Fe y crisis


Hablaba con una personas por WA y realicé todo el tiempo que llevamos “soportando” las distintas situaciones que nos ha presentado la crisis.   Cada una de estas situaciones, ha retado nuestra fe y no me refiero solamente a mi parte de creyente, me refiero a la fe como un acto de creer: en mí y mis fortalezas, en las personas que me rodean y las de ellos, en la sociedad en la que vivo, en fin… podemos seguir la lista.

En estos últimos días me he encontrado con personas que parece que han perdido la visión de días mejores.  Es lógico que a muchos les ha pasado cosas muy fuertes, desde la pérdida de un ser querido hasta la pérdida de su trabajo, que en la lista de cosas impactantes ocupan el primero y segundo lugar.

La gran pregunta de está crisis es ¿y ahora qué hago?, te recomiendo hacer un alto en el camino, respirar fuerte, y comenzar a sosegar a través de tu respiración pausada, tu mente.  Debemos tener una libreta a mano y un lápiz para hacer una lista de tus verdaderas fortalezas, una vez terminada hay que revisarla solamente para comprobar que tenés muchas herramientas para hacerle frente a la adversidad (resiliencia): fe, perseverancia, tenacidad, iniciativa, creatividad, recursividad, la lista puede ser grande o podés poner solo tus 5 más importantes.

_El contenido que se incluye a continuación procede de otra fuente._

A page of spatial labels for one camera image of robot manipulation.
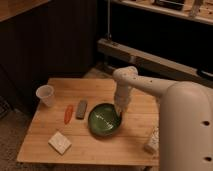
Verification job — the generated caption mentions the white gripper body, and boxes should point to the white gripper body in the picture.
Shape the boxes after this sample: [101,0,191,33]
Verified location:
[114,85,132,108]

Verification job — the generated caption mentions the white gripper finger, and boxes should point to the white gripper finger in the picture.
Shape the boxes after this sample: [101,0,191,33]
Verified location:
[116,106,123,117]
[123,104,129,113]

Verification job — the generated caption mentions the green ceramic bowl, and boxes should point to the green ceramic bowl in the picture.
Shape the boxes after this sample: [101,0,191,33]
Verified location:
[88,103,122,137]

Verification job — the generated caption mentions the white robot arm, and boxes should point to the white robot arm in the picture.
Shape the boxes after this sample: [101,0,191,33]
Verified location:
[113,66,213,171]

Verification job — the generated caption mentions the grey rectangular block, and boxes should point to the grey rectangular block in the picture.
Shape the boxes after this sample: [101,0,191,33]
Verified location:
[76,100,87,119]

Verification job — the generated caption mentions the long wooden beam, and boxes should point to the long wooden beam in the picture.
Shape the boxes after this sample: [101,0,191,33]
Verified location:
[97,38,213,88]

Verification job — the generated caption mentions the white plastic bottle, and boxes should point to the white plastic bottle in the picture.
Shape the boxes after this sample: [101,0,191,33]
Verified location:
[144,127,159,154]

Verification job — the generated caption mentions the orange carrot toy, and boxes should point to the orange carrot toy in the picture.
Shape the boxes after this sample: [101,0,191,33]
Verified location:
[64,105,73,124]

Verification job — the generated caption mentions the metal pole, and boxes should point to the metal pole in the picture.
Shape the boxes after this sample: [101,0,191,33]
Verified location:
[107,0,111,41]

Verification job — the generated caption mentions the low wooden table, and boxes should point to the low wooden table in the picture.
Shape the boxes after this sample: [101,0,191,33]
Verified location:
[17,78,159,166]

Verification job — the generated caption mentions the translucent plastic cup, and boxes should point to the translucent plastic cup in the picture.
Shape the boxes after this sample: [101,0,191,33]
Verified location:
[36,85,54,107]

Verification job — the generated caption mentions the wooden shelf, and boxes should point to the wooden shelf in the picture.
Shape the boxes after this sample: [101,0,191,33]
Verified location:
[112,0,213,26]

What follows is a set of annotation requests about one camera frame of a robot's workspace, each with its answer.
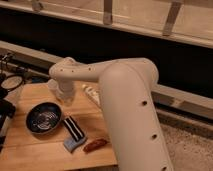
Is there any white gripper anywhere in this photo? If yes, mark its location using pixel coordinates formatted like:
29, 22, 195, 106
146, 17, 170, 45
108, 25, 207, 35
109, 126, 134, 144
57, 81, 100, 106

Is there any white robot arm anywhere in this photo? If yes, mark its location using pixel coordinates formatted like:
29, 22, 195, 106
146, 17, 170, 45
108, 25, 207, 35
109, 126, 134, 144
49, 58, 174, 171

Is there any dark ceramic bowl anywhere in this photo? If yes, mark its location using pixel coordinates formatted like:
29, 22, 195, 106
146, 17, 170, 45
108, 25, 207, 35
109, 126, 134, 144
26, 102, 62, 134

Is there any white plastic cup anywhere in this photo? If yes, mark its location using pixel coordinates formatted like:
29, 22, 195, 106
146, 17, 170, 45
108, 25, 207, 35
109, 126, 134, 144
47, 79, 58, 97

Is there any brown sausage toy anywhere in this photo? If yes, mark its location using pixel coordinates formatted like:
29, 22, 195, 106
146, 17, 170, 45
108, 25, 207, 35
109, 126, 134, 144
83, 139, 108, 153

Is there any black device at left edge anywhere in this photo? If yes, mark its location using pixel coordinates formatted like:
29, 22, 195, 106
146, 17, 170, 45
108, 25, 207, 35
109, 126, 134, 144
0, 99, 16, 151

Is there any round mirror with dark frame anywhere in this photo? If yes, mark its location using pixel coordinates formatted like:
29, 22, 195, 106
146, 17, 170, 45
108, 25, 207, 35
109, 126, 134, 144
1, 75, 24, 91

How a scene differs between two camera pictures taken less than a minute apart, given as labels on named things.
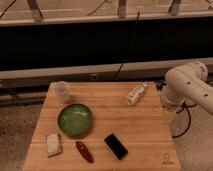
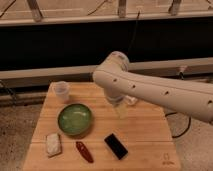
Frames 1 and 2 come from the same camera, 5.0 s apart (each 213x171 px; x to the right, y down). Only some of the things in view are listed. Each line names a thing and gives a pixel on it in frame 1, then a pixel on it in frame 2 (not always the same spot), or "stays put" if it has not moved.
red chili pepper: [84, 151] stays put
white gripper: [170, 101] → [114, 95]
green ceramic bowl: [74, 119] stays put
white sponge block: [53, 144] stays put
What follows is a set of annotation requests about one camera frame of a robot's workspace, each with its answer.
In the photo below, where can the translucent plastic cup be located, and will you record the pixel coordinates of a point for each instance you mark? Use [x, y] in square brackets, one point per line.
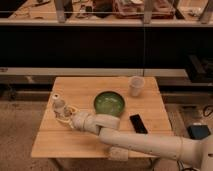
[136, 84]

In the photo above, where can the black phone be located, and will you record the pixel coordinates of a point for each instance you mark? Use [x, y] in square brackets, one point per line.
[138, 124]

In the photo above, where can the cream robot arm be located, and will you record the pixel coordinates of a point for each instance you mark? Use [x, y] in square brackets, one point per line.
[197, 153]

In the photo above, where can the black box on floor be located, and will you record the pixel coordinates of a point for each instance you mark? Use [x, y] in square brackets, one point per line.
[198, 132]

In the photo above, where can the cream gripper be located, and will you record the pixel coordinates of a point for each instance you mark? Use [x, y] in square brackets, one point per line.
[77, 121]

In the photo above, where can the wooden table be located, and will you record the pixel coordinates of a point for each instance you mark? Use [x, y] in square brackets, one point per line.
[55, 140]

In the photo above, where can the dark shelf unit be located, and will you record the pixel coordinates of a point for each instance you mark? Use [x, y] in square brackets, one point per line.
[97, 37]

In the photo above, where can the green bowl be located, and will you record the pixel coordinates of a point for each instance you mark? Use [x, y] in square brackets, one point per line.
[109, 102]

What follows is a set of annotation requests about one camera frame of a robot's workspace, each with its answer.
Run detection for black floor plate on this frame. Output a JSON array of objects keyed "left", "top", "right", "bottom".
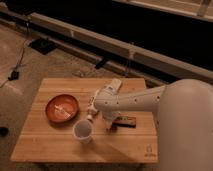
[{"left": 29, "top": 38, "right": 56, "bottom": 55}]

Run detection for wooden table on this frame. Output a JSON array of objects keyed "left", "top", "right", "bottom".
[{"left": 11, "top": 78, "right": 158, "bottom": 164}]

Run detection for dark red rectangular box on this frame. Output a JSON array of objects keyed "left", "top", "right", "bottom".
[{"left": 113, "top": 116, "right": 136, "bottom": 128}]

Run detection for dark red pepper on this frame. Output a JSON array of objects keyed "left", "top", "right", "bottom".
[{"left": 110, "top": 125, "right": 117, "bottom": 130}]

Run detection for black cable with plug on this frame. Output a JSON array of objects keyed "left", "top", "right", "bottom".
[{"left": 7, "top": 19, "right": 32, "bottom": 82}]

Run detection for orange-red bowl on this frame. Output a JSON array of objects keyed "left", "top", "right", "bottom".
[{"left": 45, "top": 94, "right": 79, "bottom": 123}]

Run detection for white tube bottle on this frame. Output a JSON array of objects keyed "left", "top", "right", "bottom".
[{"left": 87, "top": 91, "right": 99, "bottom": 121}]

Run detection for white ceramic cup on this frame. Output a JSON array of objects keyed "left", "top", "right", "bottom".
[{"left": 73, "top": 120, "right": 93, "bottom": 143}]

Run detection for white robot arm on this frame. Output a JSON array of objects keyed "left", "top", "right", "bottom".
[{"left": 94, "top": 79, "right": 213, "bottom": 171}]

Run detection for small white block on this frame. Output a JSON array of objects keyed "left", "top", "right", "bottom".
[{"left": 110, "top": 78, "right": 122, "bottom": 91}]

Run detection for long white floor rail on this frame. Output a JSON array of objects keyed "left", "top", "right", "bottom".
[{"left": 0, "top": 6, "right": 213, "bottom": 91}]

Ahora que sabés de tus recursos personales, vamos a pasar a la segunda lista, tu red de apoyo, que al igual que a un trapecista lo salva de caer al piso, esta red te ayuda a caminar y a liberarte de estrés y miedo.  Comencemos la lista por tus padres, hermanos, pareja, hijos mayores, amigos… si no querés hacerla larga, escribí solamente los nombres de 5 personas con las cuales contás.  Podés llevarla a 10, intentalo.

Ya tenés herramientas y personas que te van a ayudar a trabajar en tus emociones y sentimientos.  ¿Qué sigue? Una parte muy importante, alimentar tu espíritu, incrementar tu fe en vos mismo, en los demás y por qué no en Dios, ese ser superior en el cuál creás.

Si no tenés fe, vas a estar perdido en el mapa de ruta de la vida, las personas que no creen en nada ni en nadie son presas de un vacío existencial, en esta parte te animo a elevar y levantar tu espíritu, contemplando la naturaleza, leyendo reflexiones, oyendo música contemplativa y de relax, practicando Mindfulness u orando.

Cuando creés firmemente que sos capaz de salir adelante, lo vas a lograr, no en un día, a lo mejor te toma un poco más de tiempo, pero la fe en vos y en los demás te va ayudar, a pesar del miedo o del dolor a dar los primero pasos para entrar en la ruta y seguir caminando, recordá que después de la más oscura noche, aun sin estrellas, siempre sale el sol.